He developed a considerable talent as a broadcaster himself, concentrating on arts and current affairs programmes that laid the foundation for the modern Radio 1 we still know today.Known by some in Montrose (though he spent over a decade in the old Henry Street location) as "the father of the current daytime schedule on RTE Radio 1", he survived the various broadcasting upheavals, conflicts and lack of clear broadcasting policies by successive Irish governments to make a remarkable contribution in the various senior editorial positions he held. He was appointed managing editor of arts and features programming in Radio 1 in 1994, and became evening and programmes and deputy editor, Radio 1 in 1998.Mr Adrian Moynes, Director-Designate of RTE Radio said Michael "was innovative, he was influential and he made an epoch in modern Irish radio."
Yet for all that, he remained relatively unknown to people, even in RTE itself. An essentially shy workhorse, a back-room boy in the best public service broadcasting tradition, he realised that radio, good radio, also required a huge dollop of common sense, commitment and fairness if it was to retain the confidence and the loyalty of the widely diverse audiences that listen to radio today.
Michael had his own prejudices and biases, his own commitments to things he believed in, and his own "pet projects" of which he was extremely proud. First was the Thomas Davis lecture series, recognised as a gem throughout the world. He also recognised the place of good, diverse and popular documentaries in any decent radio schedule and in a station which believed it advertised to broadcast, not broadcast to advertise.
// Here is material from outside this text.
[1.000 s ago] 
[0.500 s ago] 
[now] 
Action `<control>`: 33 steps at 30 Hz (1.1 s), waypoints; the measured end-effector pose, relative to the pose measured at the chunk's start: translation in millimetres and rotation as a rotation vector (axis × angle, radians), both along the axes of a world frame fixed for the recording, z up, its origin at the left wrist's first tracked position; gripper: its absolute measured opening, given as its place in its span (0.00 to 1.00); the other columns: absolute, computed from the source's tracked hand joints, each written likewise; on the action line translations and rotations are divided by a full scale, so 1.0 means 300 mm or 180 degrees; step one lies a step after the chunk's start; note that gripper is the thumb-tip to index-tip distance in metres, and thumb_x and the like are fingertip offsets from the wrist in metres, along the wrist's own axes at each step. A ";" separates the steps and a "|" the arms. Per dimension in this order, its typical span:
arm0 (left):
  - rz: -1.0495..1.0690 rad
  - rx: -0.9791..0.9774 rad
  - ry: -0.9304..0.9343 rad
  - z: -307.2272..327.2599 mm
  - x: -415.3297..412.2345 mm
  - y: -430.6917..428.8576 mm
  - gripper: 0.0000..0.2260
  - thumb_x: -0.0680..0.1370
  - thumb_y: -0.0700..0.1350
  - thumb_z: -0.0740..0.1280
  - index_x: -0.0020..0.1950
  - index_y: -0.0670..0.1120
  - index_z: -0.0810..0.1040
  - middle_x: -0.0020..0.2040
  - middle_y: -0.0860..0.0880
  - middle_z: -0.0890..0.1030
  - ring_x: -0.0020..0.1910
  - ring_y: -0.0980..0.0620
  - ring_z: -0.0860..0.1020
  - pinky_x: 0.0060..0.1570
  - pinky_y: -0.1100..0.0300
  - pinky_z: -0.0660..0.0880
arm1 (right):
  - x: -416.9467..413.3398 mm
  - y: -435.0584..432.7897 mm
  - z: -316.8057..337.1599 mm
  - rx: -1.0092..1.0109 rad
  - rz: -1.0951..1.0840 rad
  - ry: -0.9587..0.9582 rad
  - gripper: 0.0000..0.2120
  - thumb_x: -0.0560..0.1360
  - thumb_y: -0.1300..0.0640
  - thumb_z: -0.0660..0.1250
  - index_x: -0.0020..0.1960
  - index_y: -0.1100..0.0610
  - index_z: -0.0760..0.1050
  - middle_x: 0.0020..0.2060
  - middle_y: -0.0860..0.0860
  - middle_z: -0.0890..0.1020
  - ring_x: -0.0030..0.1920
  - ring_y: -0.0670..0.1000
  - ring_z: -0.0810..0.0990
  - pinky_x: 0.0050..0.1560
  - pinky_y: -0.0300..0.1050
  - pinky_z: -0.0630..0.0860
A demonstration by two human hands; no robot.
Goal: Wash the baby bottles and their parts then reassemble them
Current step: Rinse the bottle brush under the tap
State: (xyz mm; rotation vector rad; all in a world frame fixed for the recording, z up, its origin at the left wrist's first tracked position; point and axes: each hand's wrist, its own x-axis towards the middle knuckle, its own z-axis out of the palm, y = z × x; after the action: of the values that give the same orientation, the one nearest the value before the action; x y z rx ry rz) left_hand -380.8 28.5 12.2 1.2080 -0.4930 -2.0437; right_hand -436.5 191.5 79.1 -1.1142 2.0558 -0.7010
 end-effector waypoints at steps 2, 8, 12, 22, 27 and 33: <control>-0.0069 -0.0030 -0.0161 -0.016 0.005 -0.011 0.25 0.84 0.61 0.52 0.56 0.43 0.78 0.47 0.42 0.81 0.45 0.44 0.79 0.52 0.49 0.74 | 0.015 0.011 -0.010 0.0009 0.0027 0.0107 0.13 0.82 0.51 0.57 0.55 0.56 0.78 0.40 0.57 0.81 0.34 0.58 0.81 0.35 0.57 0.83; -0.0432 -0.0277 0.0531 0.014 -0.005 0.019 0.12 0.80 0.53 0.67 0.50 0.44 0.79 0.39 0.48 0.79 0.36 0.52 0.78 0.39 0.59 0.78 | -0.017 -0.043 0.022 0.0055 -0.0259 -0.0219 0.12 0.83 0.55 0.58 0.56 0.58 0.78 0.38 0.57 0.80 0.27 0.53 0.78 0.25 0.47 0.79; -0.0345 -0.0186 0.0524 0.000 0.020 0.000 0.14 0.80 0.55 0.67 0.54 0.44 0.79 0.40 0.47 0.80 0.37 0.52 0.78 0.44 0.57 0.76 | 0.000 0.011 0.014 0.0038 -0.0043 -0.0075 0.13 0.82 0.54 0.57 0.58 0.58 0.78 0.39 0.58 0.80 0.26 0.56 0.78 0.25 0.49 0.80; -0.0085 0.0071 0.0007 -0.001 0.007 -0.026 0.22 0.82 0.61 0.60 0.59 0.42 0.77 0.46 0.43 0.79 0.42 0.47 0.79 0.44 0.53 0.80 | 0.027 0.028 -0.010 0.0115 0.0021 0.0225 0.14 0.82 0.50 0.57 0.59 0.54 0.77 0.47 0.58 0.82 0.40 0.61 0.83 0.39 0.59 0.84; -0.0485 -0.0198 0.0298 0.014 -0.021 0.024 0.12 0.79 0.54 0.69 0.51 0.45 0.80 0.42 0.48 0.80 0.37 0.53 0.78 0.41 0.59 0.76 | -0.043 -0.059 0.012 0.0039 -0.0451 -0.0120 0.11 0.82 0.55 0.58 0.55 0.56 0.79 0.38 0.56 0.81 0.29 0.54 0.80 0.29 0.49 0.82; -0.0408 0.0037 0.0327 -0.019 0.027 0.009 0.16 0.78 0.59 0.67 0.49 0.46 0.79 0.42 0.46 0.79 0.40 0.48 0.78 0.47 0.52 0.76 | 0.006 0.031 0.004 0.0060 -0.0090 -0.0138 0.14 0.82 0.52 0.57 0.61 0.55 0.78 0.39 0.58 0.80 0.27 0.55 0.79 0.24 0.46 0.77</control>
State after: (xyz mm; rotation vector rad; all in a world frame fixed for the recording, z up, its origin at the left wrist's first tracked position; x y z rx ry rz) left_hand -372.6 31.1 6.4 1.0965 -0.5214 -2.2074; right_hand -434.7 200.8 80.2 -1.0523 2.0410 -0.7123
He was also a devil for accuracy, correct pronunciation and an editor who believed in delegation of authority. Though not particularly committed to the use of Irish personally, he always insisted on equally high standards in a schedule which, he accepted, had to reflect the realities of our bilingual society. He always approached current affairs, and indeed political controversies, with an "overview" approach, accepting that there were usually at least three sides to all good stories that of the government, that of the opposition, and the truth which was usually somewhere in between.
One of his proudest achievements was his presentation of The World This Week in the new radio schedules of 1968-69, when the dramatic expansion of radio not television is blamed by some for the take-off of the Northern Civil Rights Campaign. Michael was a quiet, reserved person whose only hobby was chess. He was chess mad, and could be challenged to a game at the strangest of times.
Was it his unique command of that calculating game that made him such a rock whenever there was a crisis? Perhaps.
Diarmuid
Diarmuid is one of the legends of the radio service. Stories about him are legion and are scarcely exaggerated in the retelling. He joined in 1968, the year of Round The Clock Radio. Incredibly the radio service broadcast then for an hour in the morning, two hours at lunchtime, and from 5.00 to 11.00 at night. Diarmuid along with Brian Reynolds, the late Howard Kinlay, Michael O'Donnell was recruited by Donncha O'Dulaing, who succeeded Francis MacManus, the old head of features.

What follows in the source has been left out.